5. Do not stretch a sensitised nerve. If neurodynamic testing is positive and the client is symptomatic, start with slider techniques rather than tensioners, and avoid sustained end-range stretching of the neural pathway. Increasing tension in a sensitised nerve will increase its sensitivity, not reduce it.

6. Consider the mechanical interface, not just the nerve. The nerve travels through and between muscles, under fascial bands, around joints and through tunnels. Restriction can arise from any of these interfaces. A tight piriformis can compress the sciatic nerve. A thickened carpal tunnel ligament can compress the median nerve. Thoracic hypomobility can contribute to upper limb neural tension. Treating the interface can reduce neural load without directly mobilising the nerve.
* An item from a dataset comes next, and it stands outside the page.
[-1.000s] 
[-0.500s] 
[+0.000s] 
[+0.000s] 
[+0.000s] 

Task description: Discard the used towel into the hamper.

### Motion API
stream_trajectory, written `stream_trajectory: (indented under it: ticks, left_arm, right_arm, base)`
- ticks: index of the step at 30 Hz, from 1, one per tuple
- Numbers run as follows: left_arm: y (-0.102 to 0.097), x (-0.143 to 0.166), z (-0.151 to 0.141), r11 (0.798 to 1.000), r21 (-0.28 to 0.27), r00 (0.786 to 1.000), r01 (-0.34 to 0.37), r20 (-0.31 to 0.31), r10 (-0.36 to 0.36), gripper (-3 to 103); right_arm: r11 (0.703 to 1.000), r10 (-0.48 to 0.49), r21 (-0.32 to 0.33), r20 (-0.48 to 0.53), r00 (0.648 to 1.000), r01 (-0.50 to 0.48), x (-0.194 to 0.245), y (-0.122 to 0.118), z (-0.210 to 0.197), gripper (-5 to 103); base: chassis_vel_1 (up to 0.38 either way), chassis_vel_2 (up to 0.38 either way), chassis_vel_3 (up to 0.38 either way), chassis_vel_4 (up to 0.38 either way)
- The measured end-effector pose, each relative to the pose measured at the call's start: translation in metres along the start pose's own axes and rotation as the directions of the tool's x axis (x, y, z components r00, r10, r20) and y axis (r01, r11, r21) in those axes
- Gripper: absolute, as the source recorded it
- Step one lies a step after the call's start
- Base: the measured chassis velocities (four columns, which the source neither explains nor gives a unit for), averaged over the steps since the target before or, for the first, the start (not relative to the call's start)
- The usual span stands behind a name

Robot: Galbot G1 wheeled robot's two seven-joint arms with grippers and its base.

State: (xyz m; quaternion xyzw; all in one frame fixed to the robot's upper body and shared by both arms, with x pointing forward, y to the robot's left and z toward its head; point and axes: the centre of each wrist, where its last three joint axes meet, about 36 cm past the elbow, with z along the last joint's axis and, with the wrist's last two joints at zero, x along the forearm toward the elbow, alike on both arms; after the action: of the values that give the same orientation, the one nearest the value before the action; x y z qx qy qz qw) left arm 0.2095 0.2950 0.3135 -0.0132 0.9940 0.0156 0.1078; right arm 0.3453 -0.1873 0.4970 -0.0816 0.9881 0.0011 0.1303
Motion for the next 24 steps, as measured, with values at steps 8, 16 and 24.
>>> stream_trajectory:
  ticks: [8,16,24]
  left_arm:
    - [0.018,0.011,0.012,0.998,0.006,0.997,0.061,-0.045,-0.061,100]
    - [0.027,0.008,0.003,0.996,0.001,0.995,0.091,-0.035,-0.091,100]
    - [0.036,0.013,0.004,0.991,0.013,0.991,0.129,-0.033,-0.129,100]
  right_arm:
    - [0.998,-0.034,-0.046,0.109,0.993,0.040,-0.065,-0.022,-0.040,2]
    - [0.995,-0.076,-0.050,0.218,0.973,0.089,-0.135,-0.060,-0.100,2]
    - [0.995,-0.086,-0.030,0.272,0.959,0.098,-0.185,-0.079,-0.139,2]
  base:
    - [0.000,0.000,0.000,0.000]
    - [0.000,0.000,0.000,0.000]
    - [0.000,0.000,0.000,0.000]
7. Think about the whole neural pathway. The slump test changes symptoms in the foot because the nervous system is continuous. A client presenting with plantar fascia symptoms may have a neural contribution from the lumbar spine. A client with lateral epicondylagia may have a radial nerve involvement at the cervical spine. When treatment directed at the local area is not working, look upstream and downstream along the neural pathway.

8. Neural mechanosensitivity does not require structural pathology. Normal nerve conduction studies, negative MRI and absent neurological signs do not rule out clinically significant neural mechanosensitivity. The tests assess sensitivity, not structural damage. Many clients with ongoing symptoms that have defied structural explanation have a neurodynamic component that has simply never been assessed.

Further Reading

For practitioners who want to explore this area in depth, the two foundational texts are David Butler's Mobilisation of the Nervous System (1991) and Michael Shacklock's Clinical Neurodynamics (2005). Both remain essential reading and provide the theoretical and practical foundation for everything described in this post. Butler's Explain Pain (co-authored with Lorimer Moseley) also provides an accessible framework for understanding how central and peripheral sensitisation interact in clinical practice.

Sources:

Boyd BS et al. Mechanosensitivity of the lower extremity nervous system during straight-leg raise neurodynamic testing in healthy individuals. JOSPT, 2009.

Butler DS. Mobilisation of the Nervous System. Churchill Livingstone, 1991.

Butler DS, Moseley GL. Explain Pain. NOI Group, 2003. Coppieters MW, Butler DS. Do sliders slide and tensioners tension? An analysis of neurodynamic techniques. Manual Therapy, 2008.

Hall T et al. Between-session reliability and within-session repeatability of the slump neurodynamic test. Manual Therapy, 2006.

Shacklock M. Clinical Neurodynamics: A New System of Musculoskeletal Treatment. Elsevier, 2005.

This post is written for qualified sports massage therapists and allied health professionals and is intended to support evidence-informed clinical practice.